La crisis es un fenómeno que afecta a todo y a todos
Está presente en todas partes y en todos los períodos de la historia, abarca las ideologías, la política, la economía, la tecnología, la ecología, la religión.
Es una etapa obligatoria en la historia personal y social.
Se manifiesta como un acontecimiento extraordinario, que siempre causa una sensación de inquietud, ansiedad, desequilibrio e incertidumbre en las decisiones que se deben tomar. Como recuerda la raíz etimológica del verbo krino: la crisis es esa criba que limpia el grano de trigo después de la cosecha.
Quienes no miran la crisis a la luz del Evangelio, se limitan a hacer la autopsia de un cadáver. La crisis nos asusta no sólo porque nos hemos olvidado de evaluarla como nos invita el Evangelio, sino porque nos hemos olvidado de que el Evangelio es el primero que nos pone en crisis.
¡No confundir la crisis con el conflicto!
La crisis generalmente tiene un resultado positivo, mientras que el conflicto siempre crea un contraste, una rivalidad, un antagonismo aparentemente sin solución, entre sujetos divididos en amigos para amar y enemigos contra los que pelear, con la consiguiente victoria de una de las partes.
La crisis generalmente tiene un resultado positivo, mientras que el conflicto siempre crea un contraste, una rivalidad, un antagonismo aparentemente sin solución, entre sujetos divididos en amigos para amar y enemigos contra los que pelear, con la consiguiente victoria de una de las partes.
La lógica del conflicto siempre busca “culpables” a quienes estigmatizar y despreciar y “justos” a quienes justificar, para introducir la conciencia —muchas veces mágica— de que esta o aquella situación no nos pertenece. Esta pérdida del sentido de pertenencia común favorece el crecimiento o la afirmación de ciertas actitudes de carácter elitista y de “grupos cerrados” que promueven lógicas limitadoras y parciales, que empobrecen la universalidad de nuestra misión. «Cuando nos detenemos en la coyuntura conflictiva, perdemos el sentido de la unidad profunda de la realidad» (Exhort. ap. Evangelii gaudium, 226).
La Iglesia, entendida con las categorías de conflicto —derecha e izquierda, progresista y tradicionalista—, fragmenta, polariza, pervierte y traiciona su verdadera naturaleza.
El Espíritu nos conduce en la crisis hacia un “nuevo comienzo”
La Iglesia es un Cuerpo perpetuamente en crisis, precisamente porque está vivo, pero nunca debe convertirse en un Cuerpo en conflicto, con ganadores y perdedores. En efecto, de esta manera difundirá temor, se hará más rígida, menos sinodal, e impondrá una lógica uniforme y uniformadora, tan alejada de la riqueza y la pluralidad que el Espíritu ha dado a su Iglesia.
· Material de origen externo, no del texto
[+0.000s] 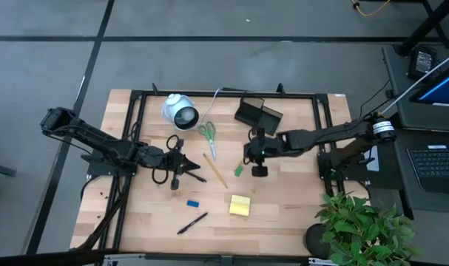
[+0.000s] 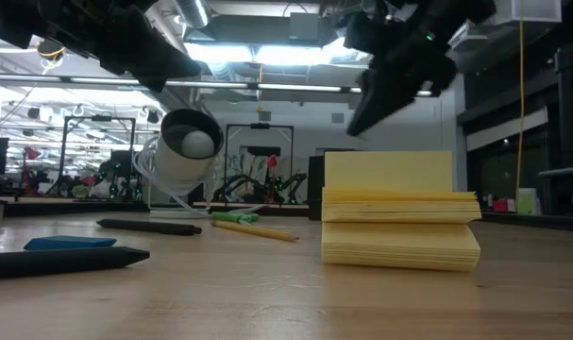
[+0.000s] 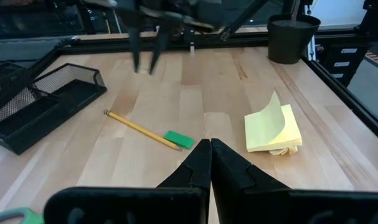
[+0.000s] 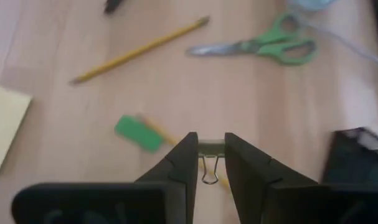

La novedad introducida por la crisis que desea el Espíritu no es nunca una novedad en oposición a lo antiguo, sino una novedad que brota de lo antiguo y que siempre la hace fecunda. Jesús usa una expresión que explica este pasaje de un modo sencillo y claro: «Si el grano de trigo no cae en tierra y muere, queda infecundo; pero si muere, da mucho fruto» (Jn 12,24). El acto de morir de la semilla es un acto ambivalente, porque al mismo tiempo marca el final de algo y el comienzo de otro. Llamamos al mismo momento muerte-descomponerse y nacimiento-germinar porque son la misma realidad. Ante nuestros ojos vemos un final y al mismo tiempo en ese final se manifiesta un comienzo nuevo.
En este sentido:
toda la resistencia que ponemos cuando entramos en crisis, a la que nos conduce el Espíritu en el momento de la prueba, nos condena a permanecer solos y estériles.
Al defendernos de la crisis, obstruimos la obra de la Gracia de Dios que quiere manifestarse en nosotros y a través de nosotros.
Por lo tanto, si un cierto realismo nos muestra nuestra historia reciente sólo como la suma de intentos fallidos, de escándalos, de caídas, de pecados, de contradicciones, de cortocircuitos en el testimonio, no debemos temer, ni negar la evidencia de todo lo que en nosotros y en nuestras comunidades está afectado por la muerte y necesita conversión.
Todo lo que de mal, contradictorio, débil y frágil se manifiesta abiertamente nos recuerda aún más fuertemente la necesidad de morir a una forma de ser, de razonar y de actuar que no refleja el Evangelio. Sólo muriendo a una cierta mentalidad se logrará también dar espacio a la novedad que el Espíritu suscita constantemente en el corazón de la Iglesia.[5]